IRM publishes flood modelling framework
IRM publishes framework: Choices, results and capabilities of flood risk models for financial risk carriers
Going beyond solvency calculations in preparation for Solvency II
The Institute of Risk Management (IRM) today publishes a guidance document produced by its Internal Model Industry Forum (IMIF) exploring advanced uses for insurer internal models in the context of the insurance and reinsurance of flood risk.
This guidance has been produced by a workstream of industry practitioners led by IRM member and risk consultant Raphael Borrel, together with report author Dr Sebastian Rath, Principal Insurance Risk Officer from NN-Group, a leading specialist in the field.
The workstream is part of a wider programme of research and guidance being developed by the IMIF exploring how risk models can create sustainable value for insurance businesses. The Solvency II regime has required the creation of sophisticated risk models which assess the inherent ‘riskiness’ of each insurance business and the resulting capital levels required to support solvency. However, there is still further to go to create real business value from these internal models and ensure they are embedded into mainstream business.
Flooding, extreme weather events and global climate change are all high on government agendas and the COP 21 United Nations Conference on Climate Change is currently tackling such issues in Paris so the release of this framework could not be timelier. Also, the Chancellor pledged £2bn to protect 300,000 homes from flooding in his recent Autumn Statement highlighting the serious nature of flood risk.
The insurance and risk industry has a key role to play in raising awareness and knowledge about the impact of these climate-related changes and in developing risk management and financing solutions to improve the resilience of individuals, companies and communities.
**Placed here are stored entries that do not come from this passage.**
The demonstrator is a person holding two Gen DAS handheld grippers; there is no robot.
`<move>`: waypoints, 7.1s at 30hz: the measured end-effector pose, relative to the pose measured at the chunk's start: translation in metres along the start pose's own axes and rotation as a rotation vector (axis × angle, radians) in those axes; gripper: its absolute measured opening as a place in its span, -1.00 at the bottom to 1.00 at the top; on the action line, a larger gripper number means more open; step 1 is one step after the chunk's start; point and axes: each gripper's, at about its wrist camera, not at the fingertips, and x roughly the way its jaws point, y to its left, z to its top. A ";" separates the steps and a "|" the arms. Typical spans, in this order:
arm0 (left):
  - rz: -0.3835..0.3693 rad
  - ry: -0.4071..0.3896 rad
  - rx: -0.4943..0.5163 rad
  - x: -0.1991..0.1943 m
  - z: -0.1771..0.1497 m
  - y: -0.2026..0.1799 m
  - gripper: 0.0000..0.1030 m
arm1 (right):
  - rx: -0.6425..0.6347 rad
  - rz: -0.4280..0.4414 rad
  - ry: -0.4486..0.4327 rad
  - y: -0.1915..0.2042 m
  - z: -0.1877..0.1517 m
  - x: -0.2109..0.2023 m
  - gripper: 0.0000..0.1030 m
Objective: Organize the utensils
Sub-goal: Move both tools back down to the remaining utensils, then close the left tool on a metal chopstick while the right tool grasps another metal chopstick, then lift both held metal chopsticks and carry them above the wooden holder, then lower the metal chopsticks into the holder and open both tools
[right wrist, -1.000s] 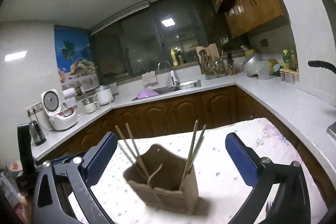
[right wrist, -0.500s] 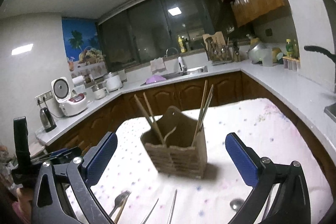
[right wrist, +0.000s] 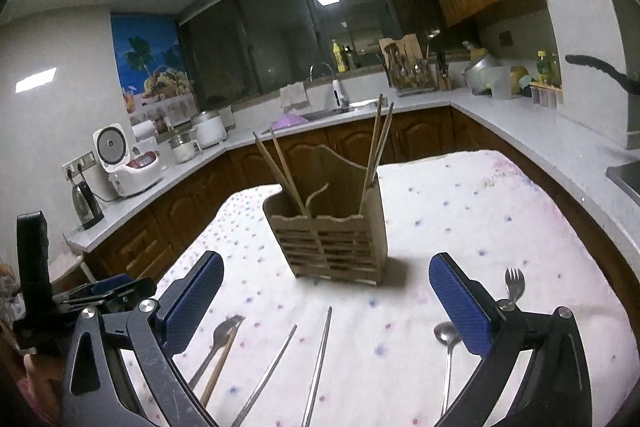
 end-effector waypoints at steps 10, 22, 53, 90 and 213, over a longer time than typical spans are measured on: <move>-0.021 0.073 0.047 0.019 -0.014 -0.020 0.77 | -0.002 0.005 0.087 0.002 -0.015 0.018 1.00; -0.033 0.164 0.096 0.050 -0.026 -0.033 0.77 | 0.055 -0.004 0.197 -0.014 -0.027 0.045 1.00; -0.092 0.416 0.193 0.134 -0.053 -0.062 -0.29 | -0.077 0.017 0.550 -0.001 -0.074 0.166 -0.61; -0.083 0.406 0.265 0.149 -0.032 -0.064 -0.93 | -0.068 0.025 0.543 -0.028 -0.068 0.124 -0.91; -0.123 -0.283 -0.041 0.120 0.159 -0.027 -0.92 | 0.023 -0.014 -0.008 -0.041 0.096 0.114 -0.93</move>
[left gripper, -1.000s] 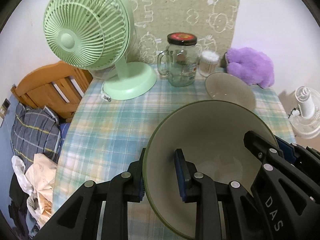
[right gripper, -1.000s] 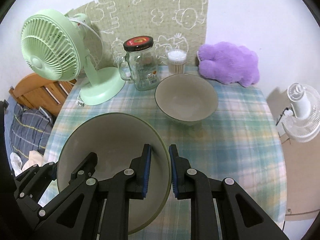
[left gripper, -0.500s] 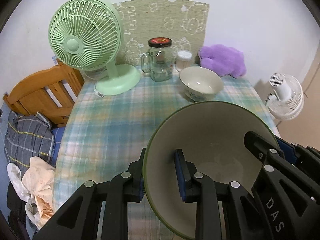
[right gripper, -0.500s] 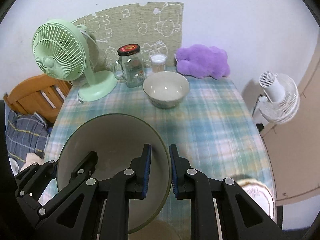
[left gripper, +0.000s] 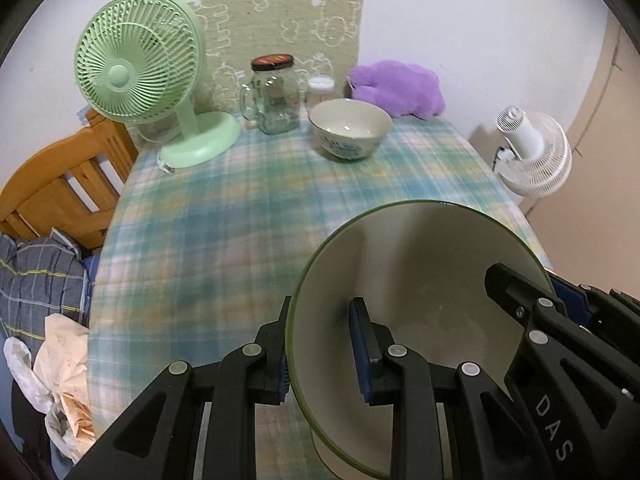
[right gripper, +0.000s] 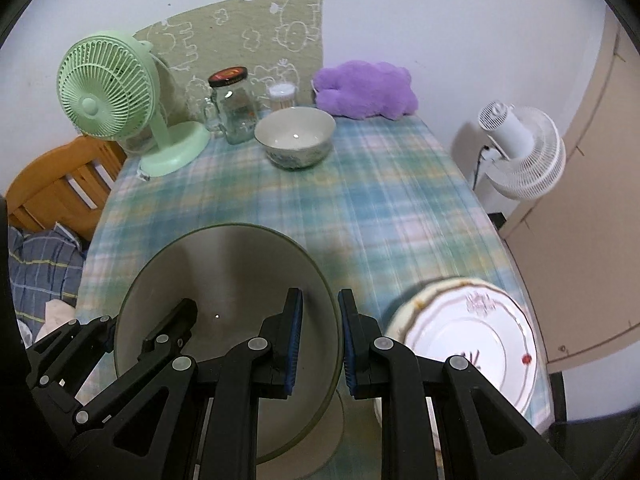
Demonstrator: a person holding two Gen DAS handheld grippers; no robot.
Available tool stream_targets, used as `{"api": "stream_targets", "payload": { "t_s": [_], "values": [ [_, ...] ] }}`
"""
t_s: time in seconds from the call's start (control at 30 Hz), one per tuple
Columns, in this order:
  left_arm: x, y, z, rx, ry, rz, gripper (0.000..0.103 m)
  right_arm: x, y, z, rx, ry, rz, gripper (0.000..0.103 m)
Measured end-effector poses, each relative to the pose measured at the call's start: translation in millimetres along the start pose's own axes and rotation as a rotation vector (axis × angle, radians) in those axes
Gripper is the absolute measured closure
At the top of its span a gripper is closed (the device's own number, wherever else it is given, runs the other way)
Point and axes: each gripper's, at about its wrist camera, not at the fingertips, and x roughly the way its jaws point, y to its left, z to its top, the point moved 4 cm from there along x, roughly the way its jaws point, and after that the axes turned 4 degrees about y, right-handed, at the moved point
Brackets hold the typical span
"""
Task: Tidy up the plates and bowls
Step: 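Lift the cream bowl with both grippers and carry it toward the plate stack, then lower the cream bowl onto the cloth beside the plates and open both grippers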
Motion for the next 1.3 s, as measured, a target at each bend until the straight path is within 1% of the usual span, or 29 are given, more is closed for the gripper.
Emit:
{"api": "stream_targets", "payload": {
  "t_s": [0.2, 0.47, 0.8, 1.07, 1.3],
  "values": [
    [10, -9, -18, 0.034, 0.047, -0.012, 0.079, 5, -9, -18, 0.014, 0.037, -0.013, 0.082],
    [22, -4, -37, 0.027, 0.095, -0.005, 0.079, 18, -6, -37, -0.002, 0.099, -0.013, 0.082],
    [36, 3, -49, 0.014, 0.142, 0.009, 0.079, 35, 4, -49, -0.021, 0.158, -0.011, 0.082],
    [48, -1, -58, 0.029, 0.180, -0.003, 0.079, 47, 1, -58, -0.018, 0.194, -0.031, 0.082],
    [49, -2, -60, 0.058, 0.167, 0.010, 0.079, 50, 1, -63, -0.025, 0.189, -0.050, 0.082]
  ]
}}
Appropriate, effective and robust modelling of the risks is an important tool in this process. The case study also highlights trends towards pooling of flood risks, including the UK’s Flood Re scheme and a growing focus on strengthening the resilience of cities.
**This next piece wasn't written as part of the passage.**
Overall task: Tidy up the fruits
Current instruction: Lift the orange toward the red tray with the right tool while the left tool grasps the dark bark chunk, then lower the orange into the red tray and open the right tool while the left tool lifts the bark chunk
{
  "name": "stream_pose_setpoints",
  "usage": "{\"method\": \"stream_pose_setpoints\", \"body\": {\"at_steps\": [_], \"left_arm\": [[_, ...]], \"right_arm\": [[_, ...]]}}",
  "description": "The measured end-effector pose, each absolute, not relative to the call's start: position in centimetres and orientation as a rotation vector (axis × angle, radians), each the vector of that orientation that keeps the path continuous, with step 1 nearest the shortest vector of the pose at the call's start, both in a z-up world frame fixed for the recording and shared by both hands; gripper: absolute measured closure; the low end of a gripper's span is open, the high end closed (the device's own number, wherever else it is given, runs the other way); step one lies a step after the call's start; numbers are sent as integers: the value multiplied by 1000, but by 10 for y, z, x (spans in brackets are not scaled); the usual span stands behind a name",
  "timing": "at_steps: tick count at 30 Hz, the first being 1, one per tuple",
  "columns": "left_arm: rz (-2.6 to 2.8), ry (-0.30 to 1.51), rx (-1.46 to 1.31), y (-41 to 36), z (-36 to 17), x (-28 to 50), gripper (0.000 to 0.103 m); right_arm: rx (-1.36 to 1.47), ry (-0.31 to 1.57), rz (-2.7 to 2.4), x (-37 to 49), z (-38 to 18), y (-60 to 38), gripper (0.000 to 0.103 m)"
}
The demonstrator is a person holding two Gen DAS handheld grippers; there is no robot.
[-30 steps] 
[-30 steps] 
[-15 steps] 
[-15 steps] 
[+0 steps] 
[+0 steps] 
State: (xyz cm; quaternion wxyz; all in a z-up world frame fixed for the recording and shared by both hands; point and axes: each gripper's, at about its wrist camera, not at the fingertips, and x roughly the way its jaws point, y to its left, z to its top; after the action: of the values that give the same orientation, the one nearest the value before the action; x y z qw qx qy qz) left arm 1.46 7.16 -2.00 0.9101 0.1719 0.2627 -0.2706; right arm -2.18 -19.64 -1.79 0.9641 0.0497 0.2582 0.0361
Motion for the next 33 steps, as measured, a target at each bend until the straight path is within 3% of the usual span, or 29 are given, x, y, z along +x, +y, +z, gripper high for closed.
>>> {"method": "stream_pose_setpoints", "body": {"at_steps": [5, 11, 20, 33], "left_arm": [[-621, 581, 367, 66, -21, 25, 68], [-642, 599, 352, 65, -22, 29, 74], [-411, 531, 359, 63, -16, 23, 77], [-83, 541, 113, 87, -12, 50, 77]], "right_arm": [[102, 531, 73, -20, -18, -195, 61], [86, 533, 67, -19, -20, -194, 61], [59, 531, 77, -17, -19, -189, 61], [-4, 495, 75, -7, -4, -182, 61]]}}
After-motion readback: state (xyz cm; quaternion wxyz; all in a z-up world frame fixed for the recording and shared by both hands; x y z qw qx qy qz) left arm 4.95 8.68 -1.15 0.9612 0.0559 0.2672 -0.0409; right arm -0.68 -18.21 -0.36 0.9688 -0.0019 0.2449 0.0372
IRM Chairman and IMIF founder, José Morago, said,
“Insurers increasingly rely on sophisticated risk models to navigate a challenging and changing financial environment. Making sure these models create value in decision making, are well understood, and gain the confidence of Boards and regulators, has never been more demanding or challenging.
This case study explores the modelling capability requirements and choices that insurers must make to effectively manage flood risk in their portfolios. It also explores how flood risk models can support capital models and ultimately key capital management decisions, such as reinsurance needs, that support the long term viability of the company and its ability to provide cost effective coverage.“
Author of the document Dr Sebastian Rath, Principal Insurance Risk Officer from NN-Group comments:
“This guidance aims to explain insurance risk modelling to a wider audience. Flooding is a key risk driver, with insurance companies and their clients now working together globally to address our response to climate change via catastrophe risk mitigation and risk resilience.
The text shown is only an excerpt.